What is the storage structure for analytical dataflows?
Analytical dataflows store both data and metadata in Azure Data Lake Storage. Dataflows leverage a standard structure to store and describe data created in the lake, which is called Common Data Model folders. In this article, you'll learn more about the storage standard that dataflows use behind the scenes.
Storage needs a structure for an analytical dataflow
If the dataflow is standard, then the data is stored in Dataverse. Dataverse is like a database system; it has the concept of tables, views, and so on. Dataverse is a structured data storage option used by standard dataflows.
However, when the dataflow is analytical, the data is stored in Azure Data Lake Storage. A dataflow’s data and metadata is stored in a Common Data Model folder. Since a storage account might have multiple dataflows stored in it, a hierarchy of folders and subfolders has been introduced to help organize the data. Depending on the product the dataflow was created in, the folders and subfolders may represent workspaces (or environments), and then the dataflow’s Common Data Model folder. Inside the Common Data Model folder, both schema and data of the dataflow tables are stored. This structure follows the standards defined for Common Data Model.
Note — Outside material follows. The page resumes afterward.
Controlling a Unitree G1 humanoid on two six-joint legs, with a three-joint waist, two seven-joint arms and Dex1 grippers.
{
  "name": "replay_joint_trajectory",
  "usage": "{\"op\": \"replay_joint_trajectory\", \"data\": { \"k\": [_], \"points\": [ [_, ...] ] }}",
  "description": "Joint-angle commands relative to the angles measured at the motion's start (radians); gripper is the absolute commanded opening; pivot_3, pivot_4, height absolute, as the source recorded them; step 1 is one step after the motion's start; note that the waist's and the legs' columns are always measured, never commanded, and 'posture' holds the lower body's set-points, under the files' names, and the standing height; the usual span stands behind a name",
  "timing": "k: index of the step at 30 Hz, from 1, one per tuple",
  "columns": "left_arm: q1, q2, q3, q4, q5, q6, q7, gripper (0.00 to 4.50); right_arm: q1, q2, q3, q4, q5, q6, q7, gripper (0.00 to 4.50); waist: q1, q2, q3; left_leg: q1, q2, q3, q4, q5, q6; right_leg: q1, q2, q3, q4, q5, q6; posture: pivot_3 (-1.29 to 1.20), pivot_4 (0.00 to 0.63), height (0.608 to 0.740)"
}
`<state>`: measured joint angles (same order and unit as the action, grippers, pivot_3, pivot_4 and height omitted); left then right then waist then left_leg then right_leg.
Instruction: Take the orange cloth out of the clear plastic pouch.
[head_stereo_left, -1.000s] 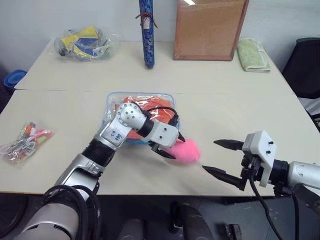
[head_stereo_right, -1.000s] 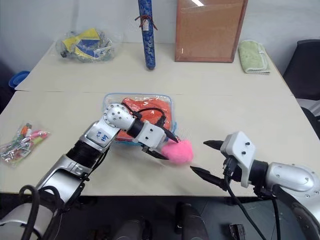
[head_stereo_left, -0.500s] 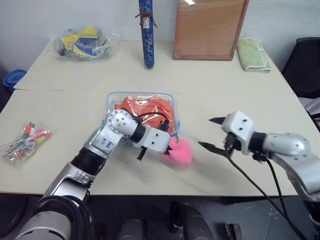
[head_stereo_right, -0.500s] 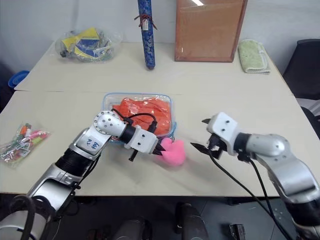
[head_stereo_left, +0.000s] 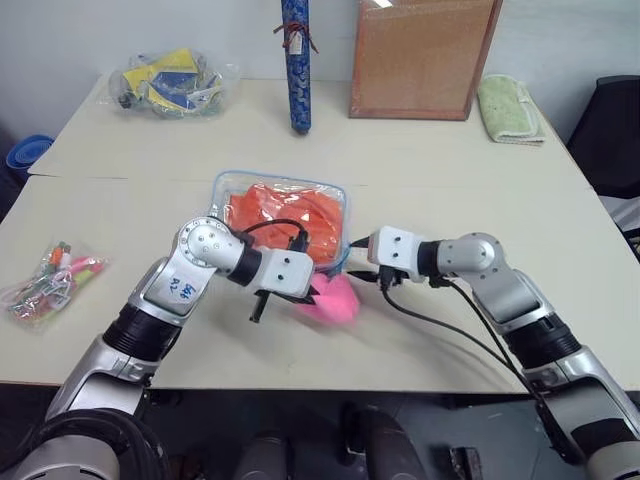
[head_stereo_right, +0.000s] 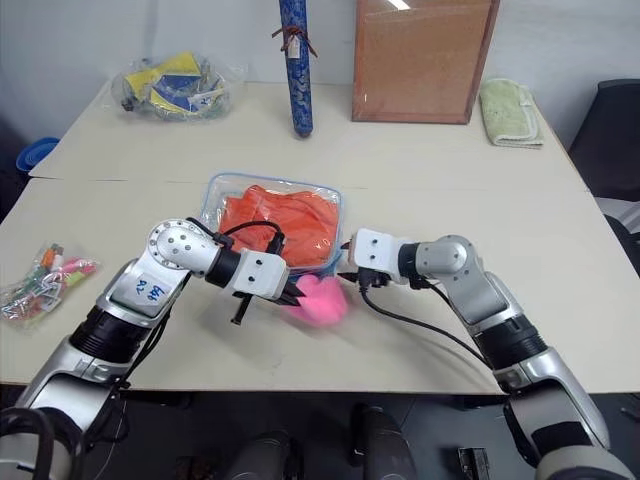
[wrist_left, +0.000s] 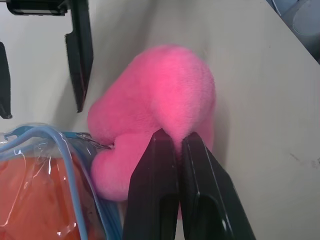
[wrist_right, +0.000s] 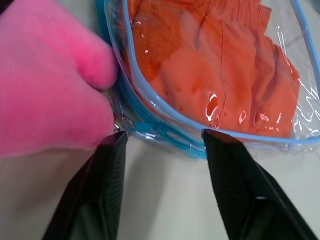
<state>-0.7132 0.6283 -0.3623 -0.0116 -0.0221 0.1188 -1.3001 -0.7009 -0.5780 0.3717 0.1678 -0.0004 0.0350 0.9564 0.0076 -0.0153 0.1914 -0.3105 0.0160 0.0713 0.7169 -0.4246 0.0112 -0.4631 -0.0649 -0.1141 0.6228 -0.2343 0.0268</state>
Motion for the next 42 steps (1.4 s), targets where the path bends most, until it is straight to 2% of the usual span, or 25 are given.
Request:
{"op": "replay_joint_trajectory", "data": {
  "k": [1,10,13,18,19,25,31,36,40,42],
  "points": [
    [0.001,-0.001,0.021,-0.043,-0.016,0.006,0.013,0.0,-0.028,0.027,-0.006,0.019,-0.02,-0.042,0.009,2.52,-0.004,0.0,0.0,-0.001,0.0,-0.001,0.0,0.0,0.0,0.0,0.0,-0.001,0.0,0.0,0.0,0.0,0.15,0.74],
    [0.01,-0.001,0.018,-0.048,-0.025,0.001,0.02,0.0,-0.099,0.115,0.008,0.187,-0.093,-0.141,-0.005,2.52,-0.01,0.001,0.0,-0.005,0.0,-0.005,0.002,0.0,0.0,-0.001,-0.001,-0.004,0.0,0.0,0.0,0.0,0.15,0.74],
    [0.007,-0.005,0.015,-0.04,-0.02,-0.007,0.025,0.0,-0.122,0.13,0.006,0.25,-0.104,-0.187,0.005,1.91,-0.011,0.001,0.0,-0.005,0.0,-0.005,0.002,0.0,0.0,-0.001,-0.001,-0.005,0.0,0.0,0.0,0.0,0.15,0.74],
    [0.004,0.006,0.024,-0.012,-0.008,-0.029,0.037,0.0,-0.13,0.129,-0.001,0.274,-0.108,-0.227,0.028,0.23,-0.01,0.001,0.001,-0.006,0.0,-0.006,0.003,0.0,0.0,-0.001,-0.002,-0.006,0.0,0.0,0.0,0.0,0.15,0.74],
    [0.005,0.011,0.027,-0.005,-0.005,-0.034,0.04,0.0,-0.13,0.125,-0.001,0.273,-0.109,-0.234,0.033,0.01,-0.011,0.001,0.001,-0.006,0.0,-0.006,0.003,0.0,0.0,-0.001,-0.002,-0.006,0.0,0.0,0.0,0.0,0.15,0.74],
    [0.037,0.069,0.072,0.026,-0.011,-0.05,0.057,0.0,-0.117,0.088,-0.009,0.248,-0.115,-0.263,0.065,0.01,-0.011,0.002,0.001,-0.006,0.0,-0.006,0.003,0.0,0.0,-0.001,-0.002,-0.006,0.0,0.0,0.0,0.0,0.15,0.74],
    [0.126,0.198,0.21,0.057,-0.063,-0.023,0.063,0.0,-0.111,0.01,-0.023,0.243,-0.12,-0.34,0.097,0.01,-0.012,0.003,0.002,-0.006,0.0,-0.007,0.003,0.0,0.0,-0.001,-0.003,-0.007,0.0,0.0,0.0,0.0,0.15,0.74],
    [0.17,0.257,0.287,0.066,-0.101,0.015,0.09,0.0,-0.094,-0.026,-0.036,0.226,-0.101,-0.366,0.118,0.01,-0.011,0.005,0.003,-0.006,0.0,-0.007,0.003,0.0,0.0,-0.001,-0.003,-0.007,0.0,0.0,0.0,0.0,0.15,0.74],
    [0.219,0.275,0.325,0.044,-0.116,0.041,0.126,0.0,-0.068,-0.046,-0.052,0.18,-0.061,-0.331,0.145,0.01,-0.008,0.005,0.003,-0.007,-0.001,-0.008,0.003,0.0,0.0,-0.001,-0.004,-0.008,0.0,0.0,0.0,0.0,0.15,0.74],
    [0.246,0.279,0.334,0.027,-0.123,0.044,0.137,0.0,-0.056,-0.04,-0.07,0.14,-0.003,-0.256,0.165,0.01,-0.009,0.006,0.003,-0.007,-0.001,-0.008,0.003,0.0,0.0,-0.001,-0.005,-0.008,0.0,0.0,0.0,0.0,0.15,0.74]
  ]
}}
What is the Common Data Model storage structure?
Common Data Model is a metadata structure defined to bring conformity and consistency for using data across multiple platforms. Common Data Model isn't data storage, it's the way that data is stored and defined.
Common Data Model folders define how a table's schema and its data should be stored. In Azure Data Lake Storage, data is organized in folders. Folders can represent a workspace or environment. Under those folders, subfolders for each dataflow are created.
What's in a dataflow folder?
Each dataflow folder contains a subfolder for each table and a metadata file named model.json
.
The metadata file: model.json
The model.json
file is the metadata definition of the dataflow. This is the one file that contains all the dataflow metadata. It includes a list of tables, the columns, and their data types in each table, the relationship between tables, and so on. You can export this file from a dataflow easily, even if you don't have access to the Common Data Model folder structure.
You can use this JSON file to migrate (or import) your dataflow into another workspace or environment.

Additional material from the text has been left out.